Mio figlio è celiaco, che cosa faccio?

Pare che ogni anno, solo in Italia, nascano 2800 bambini celiaci, e ogni anno questo numero aumenta perché c’è un incremento costante del 10%.

Insomma, ci sono buone probabilità che uno dei nostri figli sia affetto da intolleranza al glutine quindi, se è successo anche nella tua famiglia, niente panico!

La cattiva notizia è che la celiachia è un’intolleranza importante che deve essere tenuta sotto controllo, ma la buona (buonissima) notizia è che non servono farmaci per tenerla a bada, basta cambiare alimentazione.

Tanto per cominciare dal 2005 i bambini celiaci (e anche gli adulti) hanno una legge che li tutela, è la legge 123 del 4 luglio 2005, tocca tanti punti importanti ma uno dei più utili per chi ha bambini e ragazzi intolleranti è quella all’articolo 4 comma 3 che dice che in tutte le mense scolastiche e di tutte le delle strutture pubbliche  ed ospedaliere devono essere somministrati anche pasti senza glutine, basta solo farne richiesta con una diagnosi medica.

Quindi se la celiachia di tuo figlio è stata regolarmente diagnosticata il primo passo è andare a richiedere il pasto adatto.

Per non far sentire il piccolo “diverso” da compagni, amici e dal resto della famiglia la cosa migliore è parlare con le insegnanti ma anche con gli altri bambini, loro sono in grado di capire molto bene il punto e aiutarlo e sostenerlo.

Anche in famiglia è bene cambiare tutti il tipo di alimentazione, sia per non dover preparare mille pasti diversi contemporaneamente, sia per evitare di mortificarlo con pasti poco variati.

Sarà uno stimolo a trovare nuovi ingredienti per sostituire quelli dannosi e favorire il consumo di alimenti che di solito usiamo meno, come le verdure di tutti i tipi e colori.

Invece saranno da evitare TUTTI gli alimenti contenenti glutine, quindi farine di frumento, orzo, segale, avena, farro, kamut, spelta, sorgo, triticale e tutti i cibi che le contengono anche in minima parte.

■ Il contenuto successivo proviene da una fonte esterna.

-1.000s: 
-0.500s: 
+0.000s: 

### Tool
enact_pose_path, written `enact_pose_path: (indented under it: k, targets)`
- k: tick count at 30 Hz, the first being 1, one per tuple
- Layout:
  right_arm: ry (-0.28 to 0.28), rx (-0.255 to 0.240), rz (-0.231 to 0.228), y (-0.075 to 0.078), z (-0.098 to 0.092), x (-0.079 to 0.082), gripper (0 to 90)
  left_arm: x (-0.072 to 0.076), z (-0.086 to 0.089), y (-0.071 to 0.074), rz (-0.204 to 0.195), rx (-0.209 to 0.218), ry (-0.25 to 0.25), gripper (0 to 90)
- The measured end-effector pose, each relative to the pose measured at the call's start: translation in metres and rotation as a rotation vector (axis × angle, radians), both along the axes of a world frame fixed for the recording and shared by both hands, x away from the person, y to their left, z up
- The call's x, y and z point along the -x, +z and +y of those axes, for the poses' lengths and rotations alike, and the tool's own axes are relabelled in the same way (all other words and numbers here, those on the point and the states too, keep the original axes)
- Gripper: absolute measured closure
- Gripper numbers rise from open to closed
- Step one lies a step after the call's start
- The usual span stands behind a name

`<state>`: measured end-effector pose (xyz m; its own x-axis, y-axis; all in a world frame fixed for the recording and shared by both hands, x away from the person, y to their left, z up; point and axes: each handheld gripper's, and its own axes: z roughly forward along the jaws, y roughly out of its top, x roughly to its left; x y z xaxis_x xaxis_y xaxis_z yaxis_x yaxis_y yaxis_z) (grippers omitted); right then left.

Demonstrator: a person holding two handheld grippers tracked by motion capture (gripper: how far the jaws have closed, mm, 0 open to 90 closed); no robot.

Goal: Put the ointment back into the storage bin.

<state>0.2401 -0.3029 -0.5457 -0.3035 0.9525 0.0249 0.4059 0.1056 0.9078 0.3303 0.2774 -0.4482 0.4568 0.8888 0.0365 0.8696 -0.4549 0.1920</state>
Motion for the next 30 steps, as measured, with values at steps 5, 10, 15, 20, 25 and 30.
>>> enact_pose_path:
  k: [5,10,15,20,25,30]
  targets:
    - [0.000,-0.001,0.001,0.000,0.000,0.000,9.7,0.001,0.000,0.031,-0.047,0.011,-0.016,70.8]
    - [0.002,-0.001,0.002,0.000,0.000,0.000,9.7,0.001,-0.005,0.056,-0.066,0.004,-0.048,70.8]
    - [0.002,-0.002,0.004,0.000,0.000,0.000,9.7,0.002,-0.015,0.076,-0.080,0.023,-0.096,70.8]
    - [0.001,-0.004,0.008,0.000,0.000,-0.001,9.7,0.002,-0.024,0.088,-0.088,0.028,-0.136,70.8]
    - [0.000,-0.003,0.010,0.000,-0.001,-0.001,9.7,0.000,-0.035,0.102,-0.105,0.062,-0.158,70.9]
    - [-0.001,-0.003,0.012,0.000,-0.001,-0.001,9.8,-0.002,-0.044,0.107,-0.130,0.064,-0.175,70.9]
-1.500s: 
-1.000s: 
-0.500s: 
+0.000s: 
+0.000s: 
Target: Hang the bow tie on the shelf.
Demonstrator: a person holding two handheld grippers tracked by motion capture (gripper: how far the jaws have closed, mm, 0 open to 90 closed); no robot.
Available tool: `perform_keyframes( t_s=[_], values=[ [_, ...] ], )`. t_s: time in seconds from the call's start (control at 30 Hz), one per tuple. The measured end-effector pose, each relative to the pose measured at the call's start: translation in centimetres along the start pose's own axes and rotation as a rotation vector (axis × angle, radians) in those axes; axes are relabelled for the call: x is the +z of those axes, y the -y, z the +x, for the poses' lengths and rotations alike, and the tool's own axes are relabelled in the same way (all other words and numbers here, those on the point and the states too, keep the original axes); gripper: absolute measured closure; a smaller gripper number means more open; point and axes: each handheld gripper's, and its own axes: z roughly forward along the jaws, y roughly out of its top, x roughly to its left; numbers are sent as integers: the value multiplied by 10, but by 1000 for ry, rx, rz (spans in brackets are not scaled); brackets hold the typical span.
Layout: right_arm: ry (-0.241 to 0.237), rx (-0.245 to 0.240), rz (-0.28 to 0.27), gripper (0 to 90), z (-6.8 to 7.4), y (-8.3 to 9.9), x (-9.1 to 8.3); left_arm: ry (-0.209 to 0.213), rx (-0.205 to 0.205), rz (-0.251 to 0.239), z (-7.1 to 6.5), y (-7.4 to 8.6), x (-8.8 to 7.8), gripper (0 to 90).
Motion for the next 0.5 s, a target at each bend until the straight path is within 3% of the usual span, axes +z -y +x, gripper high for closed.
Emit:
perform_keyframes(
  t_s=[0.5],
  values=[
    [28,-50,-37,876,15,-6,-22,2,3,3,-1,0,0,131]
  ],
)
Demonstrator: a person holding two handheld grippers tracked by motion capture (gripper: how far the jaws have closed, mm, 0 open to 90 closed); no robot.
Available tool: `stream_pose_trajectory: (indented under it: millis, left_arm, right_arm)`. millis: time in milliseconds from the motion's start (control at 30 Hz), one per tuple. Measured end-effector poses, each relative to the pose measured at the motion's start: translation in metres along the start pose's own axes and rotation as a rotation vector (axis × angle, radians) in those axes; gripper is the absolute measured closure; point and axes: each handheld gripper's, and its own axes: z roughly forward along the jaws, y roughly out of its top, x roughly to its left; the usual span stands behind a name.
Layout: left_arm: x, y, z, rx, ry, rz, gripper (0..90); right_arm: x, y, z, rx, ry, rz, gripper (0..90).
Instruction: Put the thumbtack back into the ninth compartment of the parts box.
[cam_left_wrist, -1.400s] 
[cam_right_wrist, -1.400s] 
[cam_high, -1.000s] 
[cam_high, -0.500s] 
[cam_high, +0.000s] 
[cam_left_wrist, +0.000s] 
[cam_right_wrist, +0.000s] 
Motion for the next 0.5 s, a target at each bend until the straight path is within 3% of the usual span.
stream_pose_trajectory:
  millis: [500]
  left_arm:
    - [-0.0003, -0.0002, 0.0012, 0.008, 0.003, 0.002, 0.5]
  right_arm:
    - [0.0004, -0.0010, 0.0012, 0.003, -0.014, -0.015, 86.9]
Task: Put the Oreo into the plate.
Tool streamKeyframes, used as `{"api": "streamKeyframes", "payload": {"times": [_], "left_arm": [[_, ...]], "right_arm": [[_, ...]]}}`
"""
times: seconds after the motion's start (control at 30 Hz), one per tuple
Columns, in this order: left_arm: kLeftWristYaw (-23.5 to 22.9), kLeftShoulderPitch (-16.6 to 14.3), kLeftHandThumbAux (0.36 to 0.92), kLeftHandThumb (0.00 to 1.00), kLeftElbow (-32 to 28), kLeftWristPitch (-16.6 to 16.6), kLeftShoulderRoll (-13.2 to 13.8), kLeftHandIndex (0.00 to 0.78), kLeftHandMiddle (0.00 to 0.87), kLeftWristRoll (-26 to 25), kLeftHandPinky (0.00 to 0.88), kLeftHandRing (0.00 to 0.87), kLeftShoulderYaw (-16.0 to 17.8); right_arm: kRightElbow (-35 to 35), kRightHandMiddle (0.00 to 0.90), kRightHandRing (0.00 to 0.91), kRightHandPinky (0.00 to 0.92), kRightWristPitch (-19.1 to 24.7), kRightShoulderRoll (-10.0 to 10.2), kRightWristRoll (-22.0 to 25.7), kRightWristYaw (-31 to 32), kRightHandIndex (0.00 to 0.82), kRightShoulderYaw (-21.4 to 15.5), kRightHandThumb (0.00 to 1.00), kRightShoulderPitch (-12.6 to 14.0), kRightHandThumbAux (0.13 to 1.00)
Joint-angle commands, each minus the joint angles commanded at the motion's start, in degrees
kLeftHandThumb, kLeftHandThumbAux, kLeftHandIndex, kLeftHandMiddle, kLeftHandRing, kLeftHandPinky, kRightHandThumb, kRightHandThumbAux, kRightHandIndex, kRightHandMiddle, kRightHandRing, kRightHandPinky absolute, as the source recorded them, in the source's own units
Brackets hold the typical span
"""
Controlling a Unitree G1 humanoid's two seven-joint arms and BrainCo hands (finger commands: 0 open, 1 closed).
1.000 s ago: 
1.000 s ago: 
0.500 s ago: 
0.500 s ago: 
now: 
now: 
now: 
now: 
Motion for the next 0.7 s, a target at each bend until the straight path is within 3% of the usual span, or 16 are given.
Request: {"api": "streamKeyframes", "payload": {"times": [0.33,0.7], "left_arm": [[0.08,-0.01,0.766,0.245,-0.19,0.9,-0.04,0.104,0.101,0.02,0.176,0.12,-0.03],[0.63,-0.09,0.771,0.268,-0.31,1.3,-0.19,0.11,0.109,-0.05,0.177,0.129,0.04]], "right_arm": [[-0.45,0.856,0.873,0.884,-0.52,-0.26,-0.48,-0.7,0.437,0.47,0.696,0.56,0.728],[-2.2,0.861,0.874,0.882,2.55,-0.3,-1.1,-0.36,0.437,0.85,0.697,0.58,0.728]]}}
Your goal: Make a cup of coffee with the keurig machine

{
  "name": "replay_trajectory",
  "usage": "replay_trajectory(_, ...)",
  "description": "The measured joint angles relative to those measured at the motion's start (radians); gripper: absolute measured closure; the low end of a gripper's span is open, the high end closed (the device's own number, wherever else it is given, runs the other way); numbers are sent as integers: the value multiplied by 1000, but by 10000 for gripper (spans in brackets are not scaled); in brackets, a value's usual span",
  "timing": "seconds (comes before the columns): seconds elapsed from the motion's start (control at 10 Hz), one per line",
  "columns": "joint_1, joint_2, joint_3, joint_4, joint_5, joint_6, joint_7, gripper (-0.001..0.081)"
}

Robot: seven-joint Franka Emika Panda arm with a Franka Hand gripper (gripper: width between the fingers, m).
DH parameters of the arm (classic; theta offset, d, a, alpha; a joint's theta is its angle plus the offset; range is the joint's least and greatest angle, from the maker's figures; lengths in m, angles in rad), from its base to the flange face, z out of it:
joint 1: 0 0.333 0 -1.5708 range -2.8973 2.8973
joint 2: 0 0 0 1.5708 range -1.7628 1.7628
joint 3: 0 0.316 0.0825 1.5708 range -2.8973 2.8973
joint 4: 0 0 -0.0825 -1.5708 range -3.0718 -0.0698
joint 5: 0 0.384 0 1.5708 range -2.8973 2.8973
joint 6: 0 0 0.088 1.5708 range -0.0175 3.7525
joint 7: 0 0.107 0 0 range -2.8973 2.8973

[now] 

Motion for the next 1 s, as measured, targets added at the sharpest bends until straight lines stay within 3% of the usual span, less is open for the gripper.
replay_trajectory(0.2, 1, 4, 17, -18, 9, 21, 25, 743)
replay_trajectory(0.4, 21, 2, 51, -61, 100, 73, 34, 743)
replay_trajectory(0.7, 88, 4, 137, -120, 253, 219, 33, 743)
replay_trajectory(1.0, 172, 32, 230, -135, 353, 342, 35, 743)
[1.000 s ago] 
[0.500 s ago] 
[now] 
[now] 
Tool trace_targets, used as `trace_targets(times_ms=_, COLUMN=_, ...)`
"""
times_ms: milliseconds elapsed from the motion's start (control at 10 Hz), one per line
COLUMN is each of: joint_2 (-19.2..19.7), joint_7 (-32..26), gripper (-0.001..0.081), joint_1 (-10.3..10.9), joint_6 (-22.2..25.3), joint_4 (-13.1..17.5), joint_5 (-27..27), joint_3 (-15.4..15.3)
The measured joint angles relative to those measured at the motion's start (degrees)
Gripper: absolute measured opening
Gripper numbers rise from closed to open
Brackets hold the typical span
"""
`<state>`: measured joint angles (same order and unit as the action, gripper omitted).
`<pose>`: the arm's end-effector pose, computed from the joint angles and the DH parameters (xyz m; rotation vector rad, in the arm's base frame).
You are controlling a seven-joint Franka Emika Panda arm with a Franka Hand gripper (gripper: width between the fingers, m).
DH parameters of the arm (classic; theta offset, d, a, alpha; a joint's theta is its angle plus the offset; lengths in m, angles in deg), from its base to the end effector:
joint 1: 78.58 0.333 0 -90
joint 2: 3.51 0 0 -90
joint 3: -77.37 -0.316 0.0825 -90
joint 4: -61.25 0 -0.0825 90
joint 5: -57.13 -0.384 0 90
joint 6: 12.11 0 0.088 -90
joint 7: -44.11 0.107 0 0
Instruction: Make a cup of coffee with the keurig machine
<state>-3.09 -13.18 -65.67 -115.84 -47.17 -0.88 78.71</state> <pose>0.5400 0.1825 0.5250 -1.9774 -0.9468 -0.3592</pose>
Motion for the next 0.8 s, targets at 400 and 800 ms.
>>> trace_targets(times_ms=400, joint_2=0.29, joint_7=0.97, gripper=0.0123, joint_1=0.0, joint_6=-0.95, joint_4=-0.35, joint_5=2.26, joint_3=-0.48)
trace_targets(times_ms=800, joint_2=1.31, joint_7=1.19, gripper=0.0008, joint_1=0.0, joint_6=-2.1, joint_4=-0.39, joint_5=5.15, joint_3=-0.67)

Via libera invece con tutte le farine senza glutine e loro derivati, quindi riso, mais, patate, tapioca, manioca, soia, grano saraceno, castagne, ceci, mandorle, noci, nocciole, arachidi, quinoa, amaranto, miglio e tutti i legumi.

Per un elenco completo di quello che è permesso e di quello che è vietato puoi far riferimento a questo articolo molto dettagliato.

Questo per quanto riguarda le preparazioni da fare a casa, però attenzione alle contaminazioni, gli utensili devono essere sempre lavati bene prima de la preparazione di alimenti senza glutine, altrimenti tracce di farine e alimenti contenenti glutine possono inquinarli. Stessa cosa per il forno, meglio dare una passata veloce con un panno bagnato prima di cuocere preparazioni senza glutine, la farina è volatile e possono rimanere tracce di quella contenete l’allergene.

marchio_spigaQuando si comprano alimenti pronti invece bisogna fare attenzione ai simboli sulla confezione, solo quelli che riportano il simbolo della spiga barrata   o la dicitura “senza glutine”, per domande e informazioni al riguardo (e non solo) la cosa migliore è  contattare l’Associazione Italiana Celiachia.

I momenti più duri potrebbero essere le feste comandate, Natale e Pasqua in particolare, quando ci si ritrova a mangiare in tanti e i pasti sono un momento speciale di condivisione e una grande tentazione.

Le scelte in  questi casi sono due, o preparare un menù gluten free per tutti oppure doppiare il menù classico con uno ancora più sfizioso per chi deve fare la dieta senza glutine :grin:

E non temere che le uova di Pasqua si trovano anche per celiaci e sono buonissime, sono due anni che mi arrivano in regalo quelle per aiutare i bambini del Gaslini, una raccolta che fanno varie associazioni a Genova e in Liguria, e sono molto più buone di quelle che si comprano normalmente al supermercato, finiscono subito e hanno il simbolo della spiga barrata e sono anche senza OGM, una meraviglia.

Mangiando nel modo giusto i nostri bambini staranno benissimo, esattamente come tutti i coetanei ed è una cosa molto positiva, no?